Please copy each line of the records below that includes the word "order".

* * * *

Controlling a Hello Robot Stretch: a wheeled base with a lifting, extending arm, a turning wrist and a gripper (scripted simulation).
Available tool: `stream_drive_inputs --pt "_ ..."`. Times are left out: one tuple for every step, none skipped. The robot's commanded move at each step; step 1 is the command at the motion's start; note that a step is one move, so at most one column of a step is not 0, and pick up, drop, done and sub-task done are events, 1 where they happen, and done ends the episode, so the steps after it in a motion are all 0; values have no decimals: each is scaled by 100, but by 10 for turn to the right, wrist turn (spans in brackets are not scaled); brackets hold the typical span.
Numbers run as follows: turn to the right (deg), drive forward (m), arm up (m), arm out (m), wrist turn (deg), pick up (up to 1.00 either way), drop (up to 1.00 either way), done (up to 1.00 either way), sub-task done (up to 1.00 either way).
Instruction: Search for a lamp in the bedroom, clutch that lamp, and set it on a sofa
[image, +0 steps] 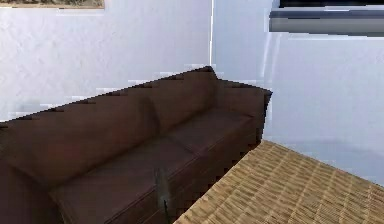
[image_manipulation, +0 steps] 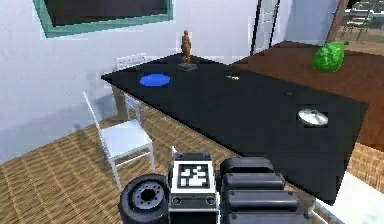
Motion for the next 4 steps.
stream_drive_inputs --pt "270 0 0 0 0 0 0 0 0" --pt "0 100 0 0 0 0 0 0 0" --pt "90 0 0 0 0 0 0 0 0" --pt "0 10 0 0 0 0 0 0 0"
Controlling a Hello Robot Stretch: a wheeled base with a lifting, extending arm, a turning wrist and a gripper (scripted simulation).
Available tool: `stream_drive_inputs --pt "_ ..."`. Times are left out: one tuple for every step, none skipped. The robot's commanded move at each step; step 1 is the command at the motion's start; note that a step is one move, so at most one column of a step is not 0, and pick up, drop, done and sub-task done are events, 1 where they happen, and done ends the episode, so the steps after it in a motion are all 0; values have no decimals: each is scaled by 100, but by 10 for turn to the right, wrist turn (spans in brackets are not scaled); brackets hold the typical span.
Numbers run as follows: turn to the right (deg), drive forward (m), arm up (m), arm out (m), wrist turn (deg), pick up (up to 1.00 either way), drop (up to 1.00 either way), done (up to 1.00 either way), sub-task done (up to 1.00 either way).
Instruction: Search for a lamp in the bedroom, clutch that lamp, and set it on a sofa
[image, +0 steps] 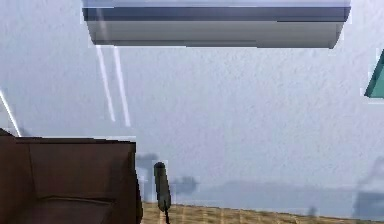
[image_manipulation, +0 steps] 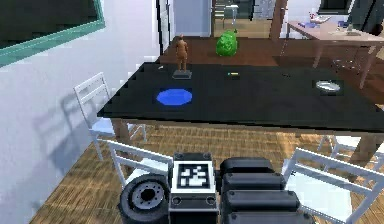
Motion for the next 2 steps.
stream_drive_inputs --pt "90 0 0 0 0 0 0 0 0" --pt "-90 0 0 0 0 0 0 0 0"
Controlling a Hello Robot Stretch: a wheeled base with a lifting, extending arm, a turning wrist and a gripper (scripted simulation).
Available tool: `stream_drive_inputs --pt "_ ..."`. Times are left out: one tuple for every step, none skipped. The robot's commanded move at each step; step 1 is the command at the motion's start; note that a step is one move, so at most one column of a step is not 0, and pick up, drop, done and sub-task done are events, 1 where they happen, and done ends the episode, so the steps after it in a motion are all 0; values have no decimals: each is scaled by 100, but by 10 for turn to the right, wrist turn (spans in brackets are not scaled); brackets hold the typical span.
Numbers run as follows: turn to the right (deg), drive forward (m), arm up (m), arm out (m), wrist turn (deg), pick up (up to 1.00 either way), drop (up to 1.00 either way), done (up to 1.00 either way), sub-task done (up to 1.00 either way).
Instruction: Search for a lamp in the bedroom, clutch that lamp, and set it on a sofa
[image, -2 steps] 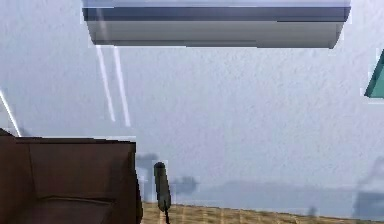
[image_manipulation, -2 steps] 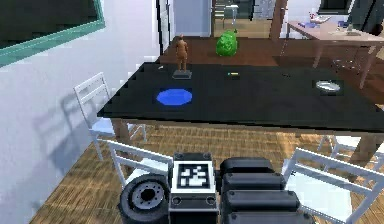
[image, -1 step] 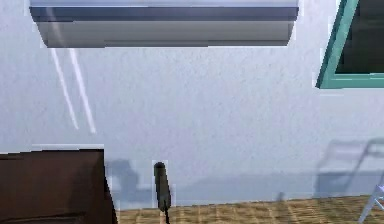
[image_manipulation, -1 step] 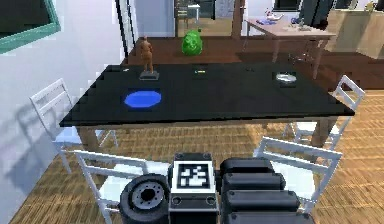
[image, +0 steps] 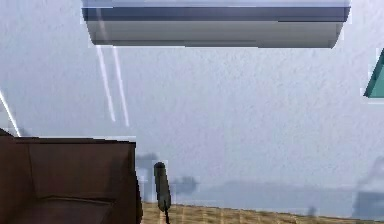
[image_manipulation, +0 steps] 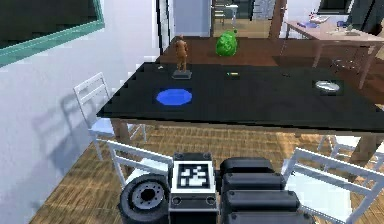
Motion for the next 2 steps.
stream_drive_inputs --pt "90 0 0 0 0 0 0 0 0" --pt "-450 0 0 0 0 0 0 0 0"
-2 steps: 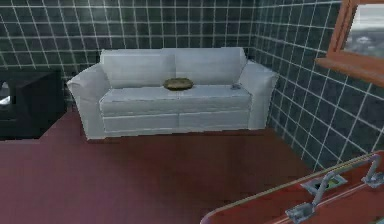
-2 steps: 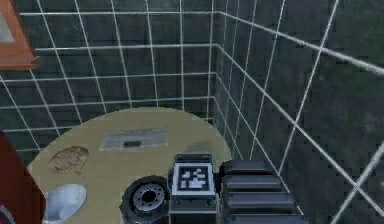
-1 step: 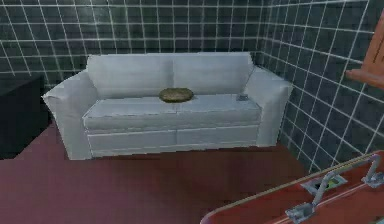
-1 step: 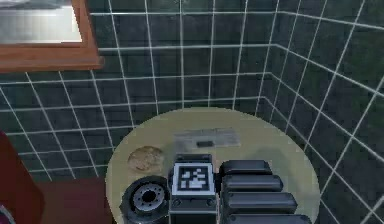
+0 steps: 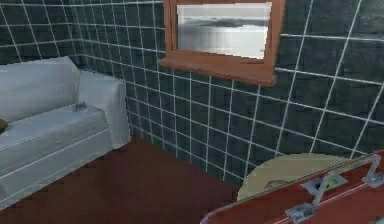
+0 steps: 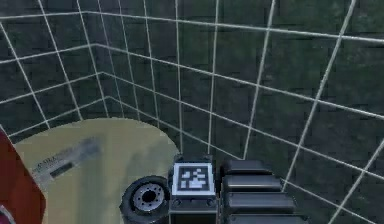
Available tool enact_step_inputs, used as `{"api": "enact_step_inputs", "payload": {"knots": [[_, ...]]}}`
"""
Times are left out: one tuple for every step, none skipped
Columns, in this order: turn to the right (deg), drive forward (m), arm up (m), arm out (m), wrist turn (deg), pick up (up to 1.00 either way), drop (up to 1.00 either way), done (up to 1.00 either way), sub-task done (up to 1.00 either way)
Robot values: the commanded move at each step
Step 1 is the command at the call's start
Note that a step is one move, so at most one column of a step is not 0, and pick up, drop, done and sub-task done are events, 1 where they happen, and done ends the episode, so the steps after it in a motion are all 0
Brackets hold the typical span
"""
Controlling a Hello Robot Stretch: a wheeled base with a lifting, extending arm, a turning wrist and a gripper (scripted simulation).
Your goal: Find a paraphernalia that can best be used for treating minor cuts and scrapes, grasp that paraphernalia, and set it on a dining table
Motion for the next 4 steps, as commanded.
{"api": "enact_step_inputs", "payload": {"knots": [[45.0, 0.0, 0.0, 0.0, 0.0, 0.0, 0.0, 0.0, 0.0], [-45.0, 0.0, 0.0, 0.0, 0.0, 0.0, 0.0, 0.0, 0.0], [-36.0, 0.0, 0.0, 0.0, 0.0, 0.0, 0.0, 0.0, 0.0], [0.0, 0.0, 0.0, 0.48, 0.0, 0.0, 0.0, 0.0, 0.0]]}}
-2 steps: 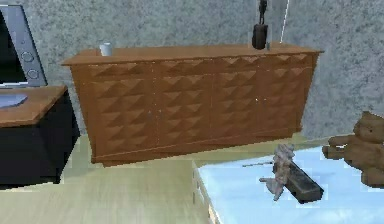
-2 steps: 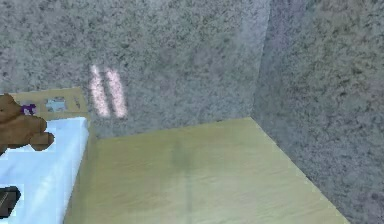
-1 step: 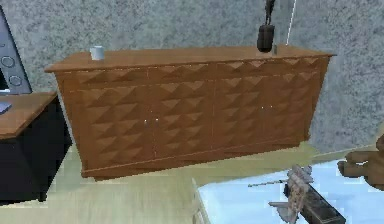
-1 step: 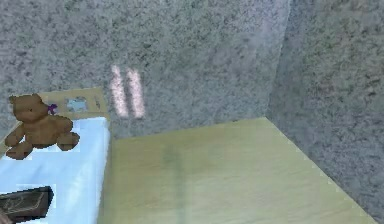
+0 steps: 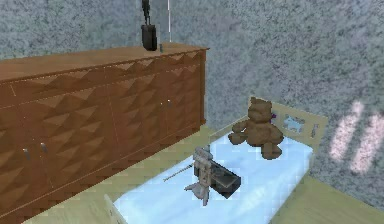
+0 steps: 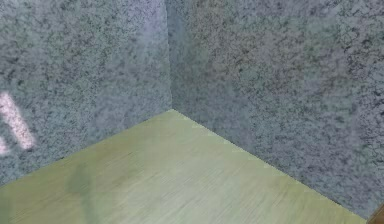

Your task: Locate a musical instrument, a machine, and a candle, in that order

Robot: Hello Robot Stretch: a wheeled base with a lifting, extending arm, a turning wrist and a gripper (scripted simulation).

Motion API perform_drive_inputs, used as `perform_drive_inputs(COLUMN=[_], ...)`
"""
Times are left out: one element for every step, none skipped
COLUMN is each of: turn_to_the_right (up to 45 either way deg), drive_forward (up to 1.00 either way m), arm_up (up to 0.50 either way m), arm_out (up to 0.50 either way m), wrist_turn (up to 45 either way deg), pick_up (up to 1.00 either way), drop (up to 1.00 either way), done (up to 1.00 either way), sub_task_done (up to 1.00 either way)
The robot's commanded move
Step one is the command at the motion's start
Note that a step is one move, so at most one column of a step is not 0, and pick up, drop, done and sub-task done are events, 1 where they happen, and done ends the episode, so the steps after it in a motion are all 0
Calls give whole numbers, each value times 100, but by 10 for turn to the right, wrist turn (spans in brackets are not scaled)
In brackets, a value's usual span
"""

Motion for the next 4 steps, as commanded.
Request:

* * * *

▶ **Exercise result**:
Columns, in this order: turn to the right (deg), drive forward (m), arm up (m), arm out (m), wrist turn (deg), pick up (up to 1.00 either way), drop (up to 1.00 either way), done (up to 1.00 either way), sub-task done (up to 1.00 either way)
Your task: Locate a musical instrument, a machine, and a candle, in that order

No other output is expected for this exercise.